How can it be, Hirsch asks, that American students score so low among developed nations in international comparisons -- and that they perform worse the longer they stay in school?
Drawing on arresting classroom scenes, the history of ideas, and current understanding of the patterns of intellectual growth, Hirsch builds the powerful case that, while our schools excel at teaching the mechanics of reading, they fail virtually all American children -- poor and middle class, in public and private schools -- because of their inability to convey the more complex and essential skills of reading comprehension.
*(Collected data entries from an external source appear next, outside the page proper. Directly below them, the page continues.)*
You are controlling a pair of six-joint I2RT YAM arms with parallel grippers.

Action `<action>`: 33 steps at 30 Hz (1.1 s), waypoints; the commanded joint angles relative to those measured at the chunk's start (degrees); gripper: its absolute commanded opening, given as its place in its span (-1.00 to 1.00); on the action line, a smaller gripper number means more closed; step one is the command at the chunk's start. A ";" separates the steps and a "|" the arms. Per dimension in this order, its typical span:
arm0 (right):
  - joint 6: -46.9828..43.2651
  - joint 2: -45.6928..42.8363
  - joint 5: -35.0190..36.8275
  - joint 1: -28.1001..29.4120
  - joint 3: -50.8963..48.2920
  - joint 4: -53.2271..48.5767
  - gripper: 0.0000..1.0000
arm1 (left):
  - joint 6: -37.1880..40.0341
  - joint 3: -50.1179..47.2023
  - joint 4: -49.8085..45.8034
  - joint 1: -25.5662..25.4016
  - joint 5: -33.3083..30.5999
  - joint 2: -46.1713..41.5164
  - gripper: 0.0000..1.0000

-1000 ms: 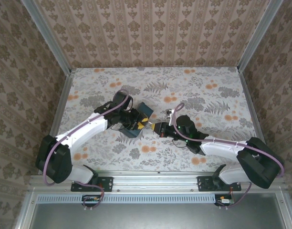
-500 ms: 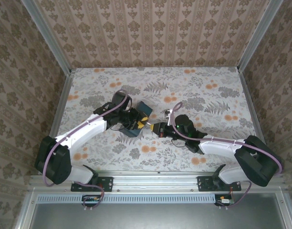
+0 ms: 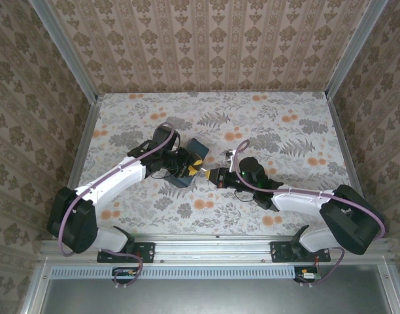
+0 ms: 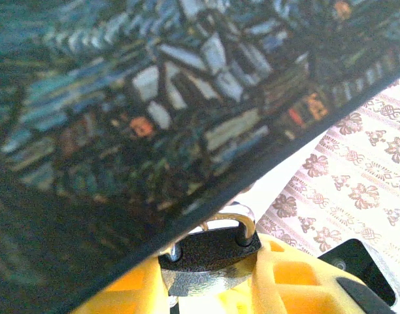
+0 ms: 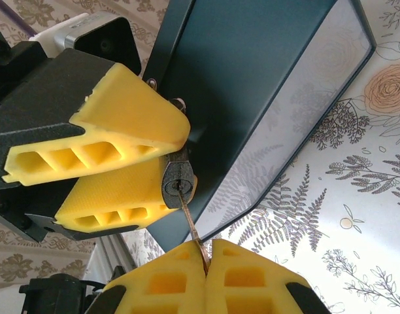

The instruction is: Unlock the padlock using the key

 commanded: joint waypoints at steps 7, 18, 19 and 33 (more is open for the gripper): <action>2.12 2.21 0.21 -0.36 2.43 4.75 -1.00 | -1.20 -0.76 2.47 0.24 0.80 -2.40 -0.72; 3.79 2.59 0.58 -1.42 2.25 6.94 -1.00 | -1.90 -1.45 2.92 0.04 0.49 -2.74 -0.74; 3.79 2.44 0.50 -1.52 2.00 7.28 -1.00 | -1.96 -1.51 2.83 0.13 0.43 -2.84 -0.74; 5.87 5.45 -2.51 -1.55 3.14 13.72 -1.00 | -2.32 -1.39 4.19 -0.37 0.53 -2.77 -0.82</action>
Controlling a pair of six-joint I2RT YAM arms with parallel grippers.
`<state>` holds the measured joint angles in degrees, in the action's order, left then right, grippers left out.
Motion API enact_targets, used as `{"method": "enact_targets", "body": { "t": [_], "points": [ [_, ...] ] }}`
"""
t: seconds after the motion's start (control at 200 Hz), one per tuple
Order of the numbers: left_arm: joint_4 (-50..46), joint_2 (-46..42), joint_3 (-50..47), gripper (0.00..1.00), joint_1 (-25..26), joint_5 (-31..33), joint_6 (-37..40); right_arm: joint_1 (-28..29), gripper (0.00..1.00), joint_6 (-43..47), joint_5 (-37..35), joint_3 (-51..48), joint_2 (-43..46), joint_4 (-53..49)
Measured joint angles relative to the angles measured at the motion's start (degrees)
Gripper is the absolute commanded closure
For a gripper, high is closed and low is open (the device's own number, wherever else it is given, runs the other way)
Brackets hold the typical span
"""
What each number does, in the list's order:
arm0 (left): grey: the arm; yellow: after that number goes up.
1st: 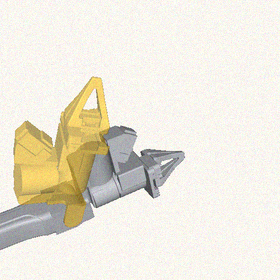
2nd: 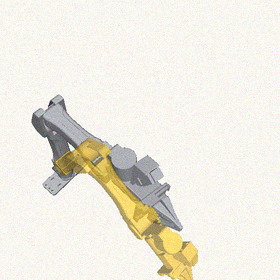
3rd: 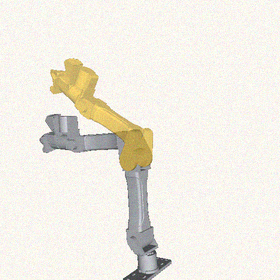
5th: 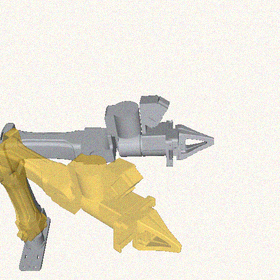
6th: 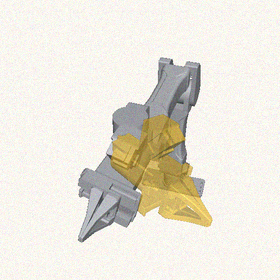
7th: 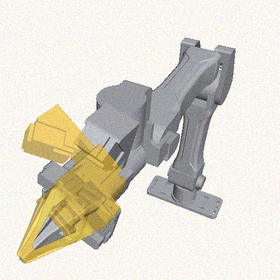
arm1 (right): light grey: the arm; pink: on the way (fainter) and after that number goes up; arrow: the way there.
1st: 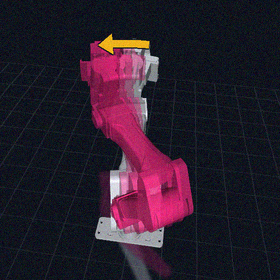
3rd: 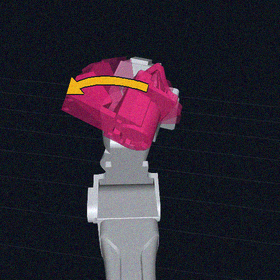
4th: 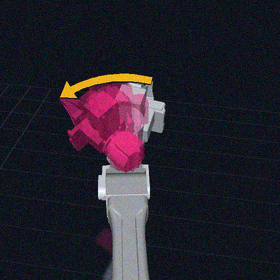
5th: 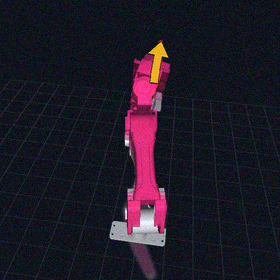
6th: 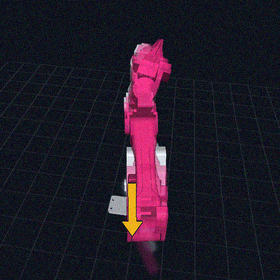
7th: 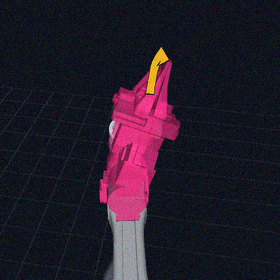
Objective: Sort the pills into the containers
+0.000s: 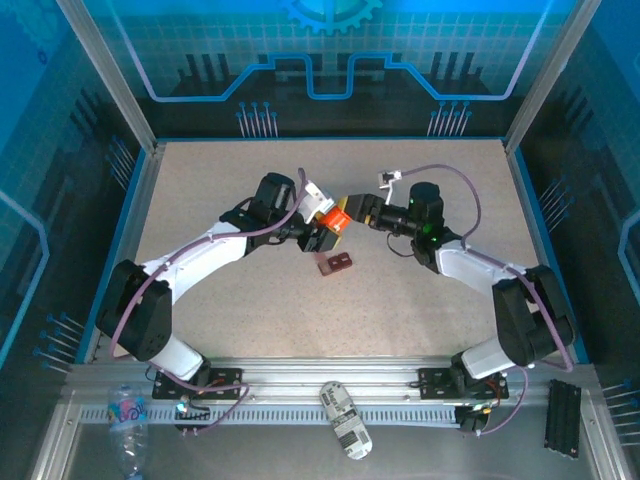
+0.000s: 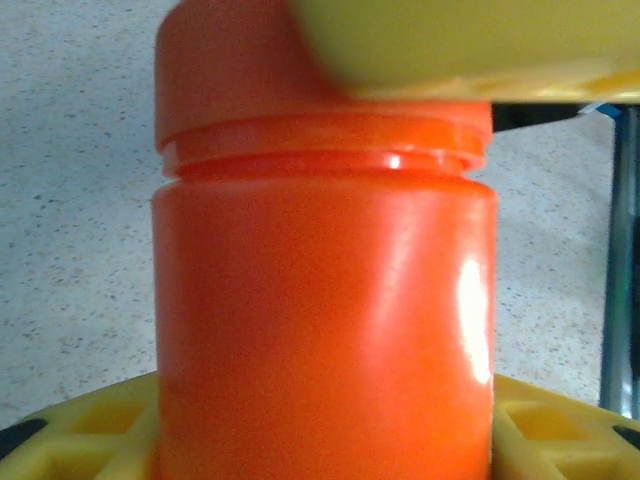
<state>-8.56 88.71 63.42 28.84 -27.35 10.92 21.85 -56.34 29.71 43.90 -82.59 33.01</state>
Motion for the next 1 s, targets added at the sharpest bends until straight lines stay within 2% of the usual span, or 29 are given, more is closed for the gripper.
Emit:
{"method": "enact_targets", "body": {
  "t": [0.22,0.395,0.886,1.001],
  "points": [
    [2.51,-0.02,-0.26,1.0,0.11,5.35,0.76,7.17,0.17,-4.74,-17.55,-0.72,8.28,-8.09],
    [3.45,-0.07,-0.92,1.0,0.59,7.93,1.7,7.74,0.16,-5.05,-24.74,0.94,8.98,-13.88],
    [4.09,-0.44,-1.33,1.0,1.77,9.64,2.16,7.89,0.21,-5.38,-25.92,5.2,3.5,-15.26],
    [4.17,-0.46,-1.33,1.0,2.08,9.64,2.45,7.89,0.27,-5.44,-25.38,6.67,2.16,-15.02]
  ]
}}
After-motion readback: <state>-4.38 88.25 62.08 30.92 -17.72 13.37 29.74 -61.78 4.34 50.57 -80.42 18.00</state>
Hirsch brilliantly reasons that literacy depends less on the formalistic reading "skills" taught in virtually every school across America and more on exposure to content-rich, appealing books.
His argument is compelling, for it - gives parents specific tools for enhancing their child's ability to read with comprehension; - shows how No Child Left Behind and SATs measure reading comprehension -- a knowledge-based skill not successfully taught in our schools; - tackles the weaknesses of specific state-by-state curricula - explains in detail how American schools can serve as the strongest possible antidote to poverty and to our frustrating race-based achievement gap
A road map for all thinking parents, teachers, and citizens, The Knowledge Deficit shows exactly how we can convert all American schools into places where the skill of reading comprehension is effectively imparted -- and why this goal is ever more essential to the democratic ideal.